Serene Passage: A Traveler’s Prayer At Ground Zero
- Judith Leitner
In February 2009, during a Sabbatical year, I travelled to New York City to join my family in celebrating our uncle’s 100th birthday. This was indeed a year of magical travel, from my home in Madrid I journeyed through many lofty skies to Spain, Portugal, Holland, Israel, Brazil, and China.
I was soulfully mindful of potential peril during these passages. Often, I would seek solace in a Hebrew prayer found in the tattered end pages of a small prayer book that had once belonged to my father. The prayer’s Hebrew name is ‘Tefillat Ha’Derech’, which translates as ‘A Prayer For The Way’, or more commonly, ‘The Traveler’s Prayer’. It is an appeal for divine protection as one prepares for and sets out on journeys and was composed by Talmudic sages in the Middle Ages at a time when travelers--on foot, by coach or ship--were vulnerable to unforeseen, omnipresent danger.

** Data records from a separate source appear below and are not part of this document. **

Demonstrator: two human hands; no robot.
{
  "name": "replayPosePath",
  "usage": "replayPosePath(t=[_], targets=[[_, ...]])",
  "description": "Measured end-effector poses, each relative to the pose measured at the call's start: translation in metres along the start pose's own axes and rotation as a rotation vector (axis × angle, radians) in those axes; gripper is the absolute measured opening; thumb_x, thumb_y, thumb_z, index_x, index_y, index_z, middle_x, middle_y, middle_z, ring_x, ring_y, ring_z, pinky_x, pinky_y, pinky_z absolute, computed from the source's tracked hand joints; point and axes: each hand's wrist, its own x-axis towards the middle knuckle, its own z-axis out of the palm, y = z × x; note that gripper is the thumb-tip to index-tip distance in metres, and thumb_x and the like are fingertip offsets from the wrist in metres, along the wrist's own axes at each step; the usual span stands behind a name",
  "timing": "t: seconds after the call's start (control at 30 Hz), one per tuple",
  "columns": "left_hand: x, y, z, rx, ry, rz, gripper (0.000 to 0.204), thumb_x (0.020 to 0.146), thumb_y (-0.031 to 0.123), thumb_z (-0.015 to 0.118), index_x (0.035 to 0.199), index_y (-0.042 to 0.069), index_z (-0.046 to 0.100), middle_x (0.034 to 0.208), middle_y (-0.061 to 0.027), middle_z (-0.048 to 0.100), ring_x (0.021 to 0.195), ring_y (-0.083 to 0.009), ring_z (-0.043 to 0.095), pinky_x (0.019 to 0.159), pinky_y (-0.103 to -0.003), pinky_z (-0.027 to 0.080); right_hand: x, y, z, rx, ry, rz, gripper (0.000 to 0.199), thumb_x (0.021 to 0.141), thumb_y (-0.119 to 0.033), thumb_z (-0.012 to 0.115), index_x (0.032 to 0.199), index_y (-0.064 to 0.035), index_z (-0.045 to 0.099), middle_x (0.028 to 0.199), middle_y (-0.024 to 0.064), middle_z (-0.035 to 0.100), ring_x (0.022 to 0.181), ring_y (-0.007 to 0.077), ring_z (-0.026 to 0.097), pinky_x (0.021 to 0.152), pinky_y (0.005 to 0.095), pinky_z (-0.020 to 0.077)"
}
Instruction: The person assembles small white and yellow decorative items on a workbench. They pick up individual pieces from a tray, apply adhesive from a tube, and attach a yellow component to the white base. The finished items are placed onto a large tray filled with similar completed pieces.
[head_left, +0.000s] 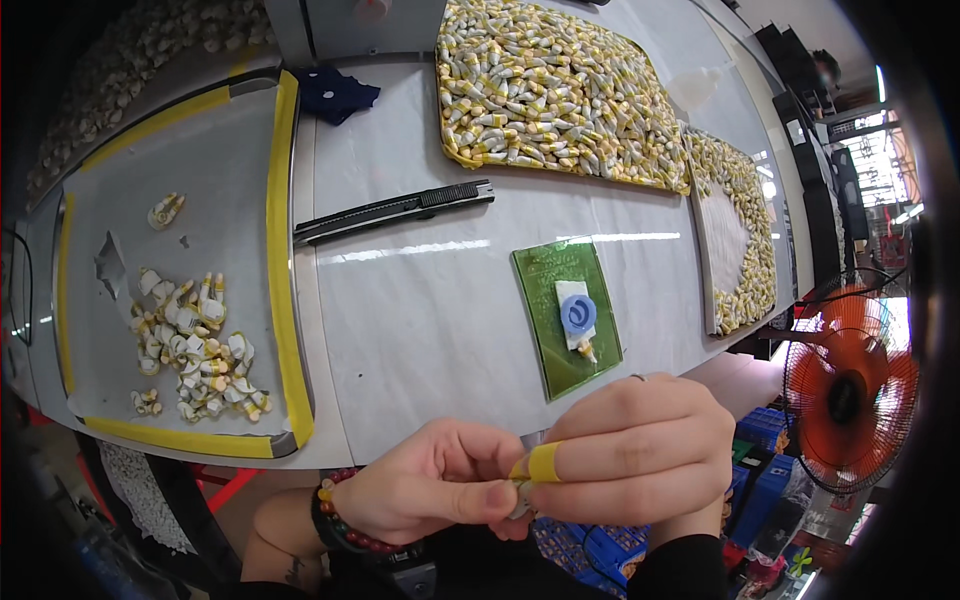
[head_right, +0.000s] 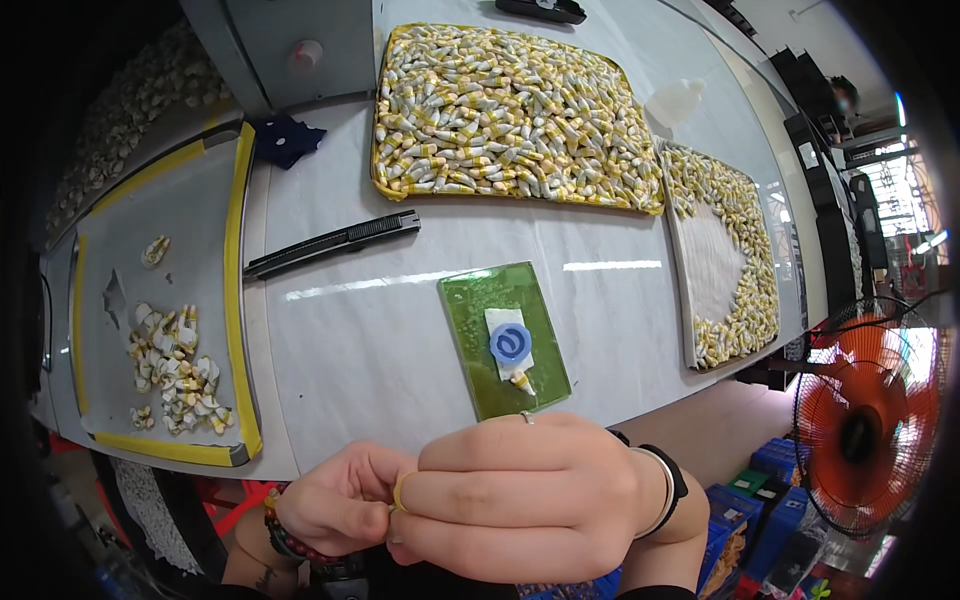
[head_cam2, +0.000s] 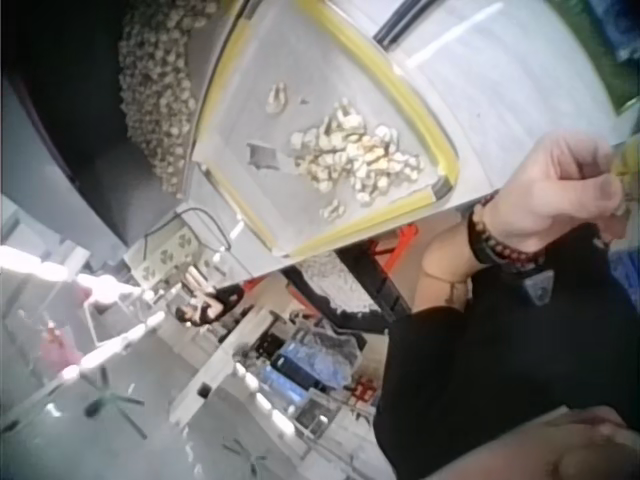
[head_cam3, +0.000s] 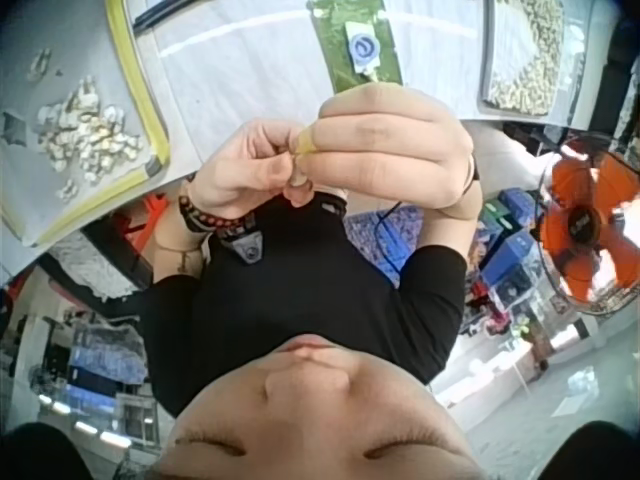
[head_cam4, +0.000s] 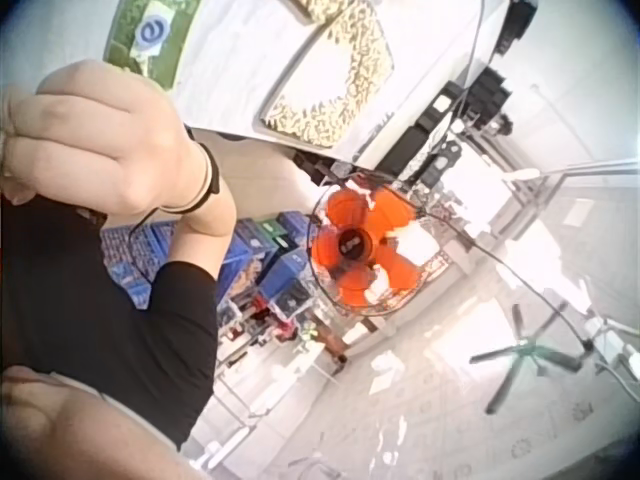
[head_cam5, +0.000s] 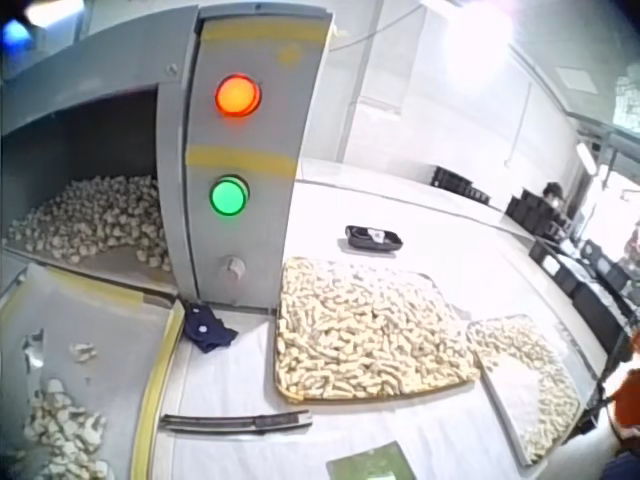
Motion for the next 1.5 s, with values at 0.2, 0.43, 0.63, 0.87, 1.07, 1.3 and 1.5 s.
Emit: replayPosePath(t=[0.2,0.43,0.63,0.87,1.07,1.3,1.5], targets=[[0.0,0.006,0.01,0.116,0.041,0.053,0.023,0.089,0.013,0.064,0.104,-0.003,0.057,0.093,-0.0064,0.063,0.088,-0.0111,0.062,0.081,-0.023,0.049,0.003,-0.018,-0.01,-0.052,-0.093,0.133,0.005,0.075,-0.005,0.065,0.074,-0.0053,0.07,0.08,0.0061,0.068,0.067,0.0168,0.064,0.057,0.0237,0.0531],[0.0,0.011,0.025,0.832,0.182,0.453,0.027,0.074,0.003,0.076,0.096,-0.005,0.063,0.089,-0.012,0.065,0.08,-0.0177,0.062,0.072,-0.027,0.046,-0.004,-0.027,-0.007,-0.014,0.068,0.245,0.009,0.08,-0.01,0.064,0.079,-0.004,0.069,0.078,0.0081,0.065,0.067,0.0205,0.062,0.061,0.0279,0.0546],[0.0,0.014,0.021,1.147,0.166,0.612,0.028,0.071,0.007,0.08,0.094,-0.002,0.067,0.079,-0.0091,0.065,0.068,-0.0178,0.062,0.062,-0.025,0.047,-0.011,-0.022,-0.014,-0.126,-0.065,0.018,0.01,0.074,-0.004,0.069,0.083,-0.0044,0.068,0.082,0.006,0.065,0.071,0.0188,0.062,0.07,0.0322,0.0548],[0.001,0.017,0.024,1.242,0.171,0.602,0.031,0.067,0.007,0.083,0.089,-0.006,0.067,0.078,-0.0136,0.067,0.068,-0.0192,0.064,0.061,-0.026,0.047,-0.013,-0.03,-0.019,-0.166,-0.127,0.035,0.011,0.073,-0.005,0.07,0.084,-0.0065,0.068,0.085,0.0047,0.065,0.074,0.0164,0.061,0.072,0.0349,0.0542],[-0.004,0.014,0.022,1.203,0.2,0.666,0.031,0.063,0.008,0.086,0.083,-0.006,0.066,0.074,-0.0132,0.066,0.066,-0.019,0.064,0.057,-0.026,0.05,0.0,-0.029,-0.052,-0.494,0.044,-0.07,0.011,0.074,-0.004,0.07,0.084,-0.0034,0.066,0.089,0.0064,0.065,0.078,0.0172,0.061,0.074,0.0308,0.0514],[-0.012,0.012,0.013,1.034,0.182,0.681,0.037,0.058,0.009,0.088,0.081,-0.006,0.065,0.072,-0.0138,0.065,0.065,-0.0204,0.065,0.056,-0.027,0.052,-0.014,0.05,-0.17,-0.978,0.175,0.627,0.02,0.077,-0.007,0.069,0.096,-0.0016,0.064,0.095,0.0084,0.064,0.086,0.0167,0.059,0.077,0.0301,0.0473],[-0.01,0.018,0.013,1.154,0.13,0.647,0.038,0.056,0.009,0.089,0.081,-0.007,0.065,0.071,-0.0134,0.065,0.064,-0.0209,0.065,0.055,-0.029,0.052,-0.071,0.137,-0.21,-0.606,-0.103,0.926,0.02,0.073,-0.012,0.072,0.087,0.0006,0.064,0.081,0.006,0.063,0.078,0.0146,0.058,0.068,0.0272,0.046]])
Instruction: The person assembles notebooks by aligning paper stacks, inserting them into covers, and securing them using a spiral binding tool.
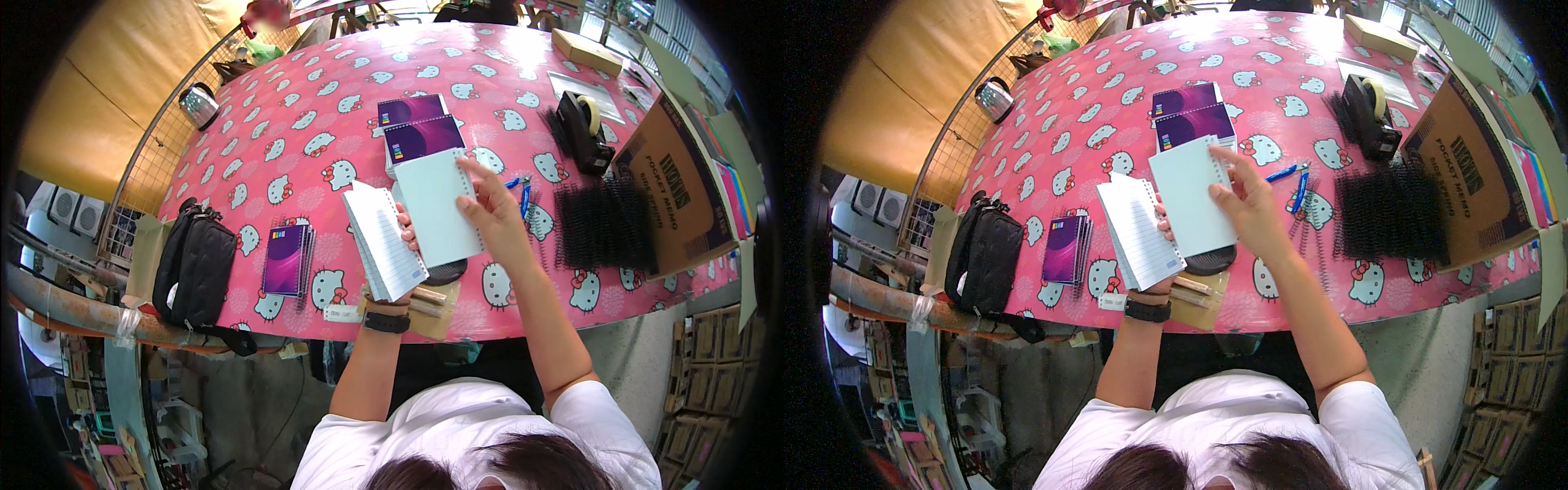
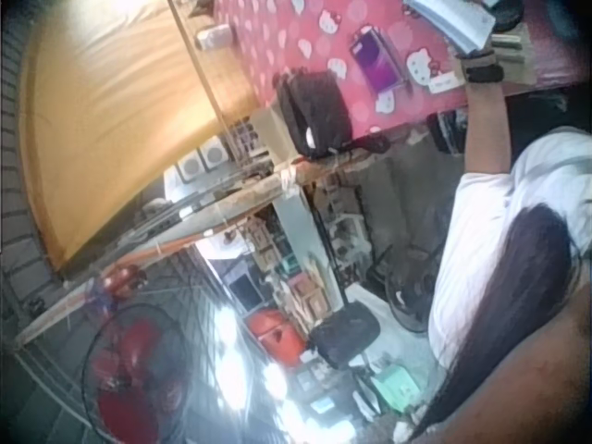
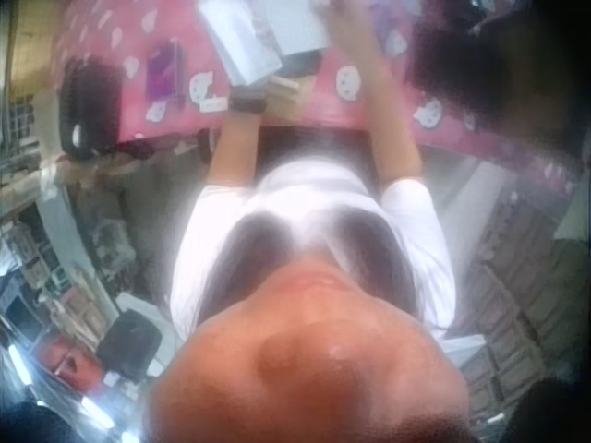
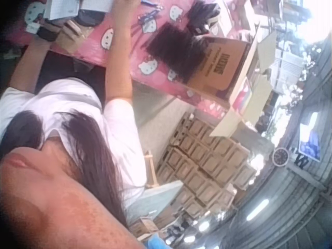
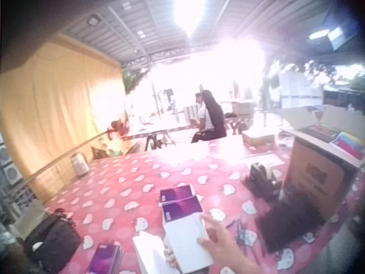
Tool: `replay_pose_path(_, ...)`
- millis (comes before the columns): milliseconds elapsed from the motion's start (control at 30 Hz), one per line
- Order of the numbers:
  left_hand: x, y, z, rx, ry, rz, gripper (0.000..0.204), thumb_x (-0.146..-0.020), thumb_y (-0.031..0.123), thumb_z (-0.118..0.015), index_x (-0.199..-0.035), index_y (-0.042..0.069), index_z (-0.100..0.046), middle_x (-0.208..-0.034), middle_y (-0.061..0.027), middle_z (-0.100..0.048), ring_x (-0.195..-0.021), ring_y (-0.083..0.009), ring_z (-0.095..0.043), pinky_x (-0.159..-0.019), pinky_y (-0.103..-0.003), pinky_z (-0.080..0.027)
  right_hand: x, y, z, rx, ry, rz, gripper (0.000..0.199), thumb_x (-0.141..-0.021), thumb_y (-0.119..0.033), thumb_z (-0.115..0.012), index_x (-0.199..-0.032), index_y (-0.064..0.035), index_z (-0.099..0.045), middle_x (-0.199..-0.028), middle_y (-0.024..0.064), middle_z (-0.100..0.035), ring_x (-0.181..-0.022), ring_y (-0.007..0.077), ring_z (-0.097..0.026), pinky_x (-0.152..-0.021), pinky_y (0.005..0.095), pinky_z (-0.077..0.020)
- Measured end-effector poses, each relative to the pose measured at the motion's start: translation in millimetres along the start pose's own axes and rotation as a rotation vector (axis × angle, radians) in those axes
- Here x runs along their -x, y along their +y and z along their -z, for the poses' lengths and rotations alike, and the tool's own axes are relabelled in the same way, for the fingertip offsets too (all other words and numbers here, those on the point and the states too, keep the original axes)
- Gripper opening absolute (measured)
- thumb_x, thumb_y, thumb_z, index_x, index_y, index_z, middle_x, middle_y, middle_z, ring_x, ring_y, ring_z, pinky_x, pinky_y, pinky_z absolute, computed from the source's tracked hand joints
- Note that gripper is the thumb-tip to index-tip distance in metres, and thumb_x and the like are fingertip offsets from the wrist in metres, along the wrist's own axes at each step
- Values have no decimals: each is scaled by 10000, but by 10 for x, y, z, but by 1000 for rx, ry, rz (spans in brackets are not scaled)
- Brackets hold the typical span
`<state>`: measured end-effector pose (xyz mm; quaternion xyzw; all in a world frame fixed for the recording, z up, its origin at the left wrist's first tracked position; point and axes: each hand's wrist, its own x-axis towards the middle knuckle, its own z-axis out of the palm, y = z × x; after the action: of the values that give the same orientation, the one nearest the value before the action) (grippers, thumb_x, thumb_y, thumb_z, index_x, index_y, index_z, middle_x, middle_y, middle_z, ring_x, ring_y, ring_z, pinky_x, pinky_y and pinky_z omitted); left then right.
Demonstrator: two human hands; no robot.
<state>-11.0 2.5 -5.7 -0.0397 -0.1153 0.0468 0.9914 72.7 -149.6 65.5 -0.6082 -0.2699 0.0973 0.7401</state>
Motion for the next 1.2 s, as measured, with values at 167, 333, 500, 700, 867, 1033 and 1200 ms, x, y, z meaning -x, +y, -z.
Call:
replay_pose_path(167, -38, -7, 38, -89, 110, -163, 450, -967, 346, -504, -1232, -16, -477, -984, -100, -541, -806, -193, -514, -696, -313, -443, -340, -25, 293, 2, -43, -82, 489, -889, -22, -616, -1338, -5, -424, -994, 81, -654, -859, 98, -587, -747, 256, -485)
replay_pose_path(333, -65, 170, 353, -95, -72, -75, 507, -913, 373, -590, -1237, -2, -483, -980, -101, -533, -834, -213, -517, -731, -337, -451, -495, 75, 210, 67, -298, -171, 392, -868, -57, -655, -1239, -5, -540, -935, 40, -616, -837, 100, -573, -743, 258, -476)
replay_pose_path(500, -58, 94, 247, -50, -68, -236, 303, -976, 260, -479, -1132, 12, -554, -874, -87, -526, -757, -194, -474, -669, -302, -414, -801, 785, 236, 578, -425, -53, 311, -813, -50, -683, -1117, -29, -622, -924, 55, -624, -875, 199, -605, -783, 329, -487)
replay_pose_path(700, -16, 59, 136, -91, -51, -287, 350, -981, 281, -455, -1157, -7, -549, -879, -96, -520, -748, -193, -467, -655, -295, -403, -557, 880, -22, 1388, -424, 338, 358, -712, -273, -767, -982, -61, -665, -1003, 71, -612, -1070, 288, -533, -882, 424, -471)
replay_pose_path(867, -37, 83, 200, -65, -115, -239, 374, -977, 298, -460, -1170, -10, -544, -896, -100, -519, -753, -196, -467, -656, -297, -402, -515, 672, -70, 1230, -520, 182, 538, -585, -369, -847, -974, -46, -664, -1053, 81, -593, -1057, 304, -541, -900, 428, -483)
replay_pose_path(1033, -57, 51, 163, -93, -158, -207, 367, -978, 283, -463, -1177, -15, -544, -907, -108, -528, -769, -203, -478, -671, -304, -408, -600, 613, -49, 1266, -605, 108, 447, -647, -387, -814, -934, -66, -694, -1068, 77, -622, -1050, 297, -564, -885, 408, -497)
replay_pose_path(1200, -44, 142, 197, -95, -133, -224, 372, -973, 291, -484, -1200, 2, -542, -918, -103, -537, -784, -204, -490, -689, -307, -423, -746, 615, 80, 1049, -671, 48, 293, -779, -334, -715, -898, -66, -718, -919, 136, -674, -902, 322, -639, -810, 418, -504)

I first encountered Ground Zero at sunrise on a clear, winter morning. As I stood at the precipice of my floor to ceiling window, positioned 45 stories above ground level, I had the unnerving sensation of hovering in flight. My glass portal revealed, in the distance below, an expansive abyss in deep shadow and nascent light. Instinctively I began to make pictures and continued to photograph in the early hours of the next 4 days. I needed to fathom the chaos of form, texture, movement and emotion within Ground Zero’s sacred remnants and construction strata. With each frame and click of the shutter, I heard my heart whisper passages from The Traveler’s Prayer: ‘Lead us in peace...Grant us serene passage, until we arrive at our destination...Rescue us from the hand of every foe and ambush along the way... and from all afflictions that visit and trouble the world’.
This photo essay encompasses everything I experienced during those moments: profound sorrow and compassion for those who were vulnerable and unprotected on another bright morning in September 2001; radical amazement for my own wellbeing--in this place and at this time; astonishment at the magnificent courage of a city to re-imagine, renew and endure; and finally, questions--so many questions--about the nature of good and evil, fate, time, memory, and prayer.
I dedicate this work to all memories from above and within Ground Zero--past, present and those yet to come.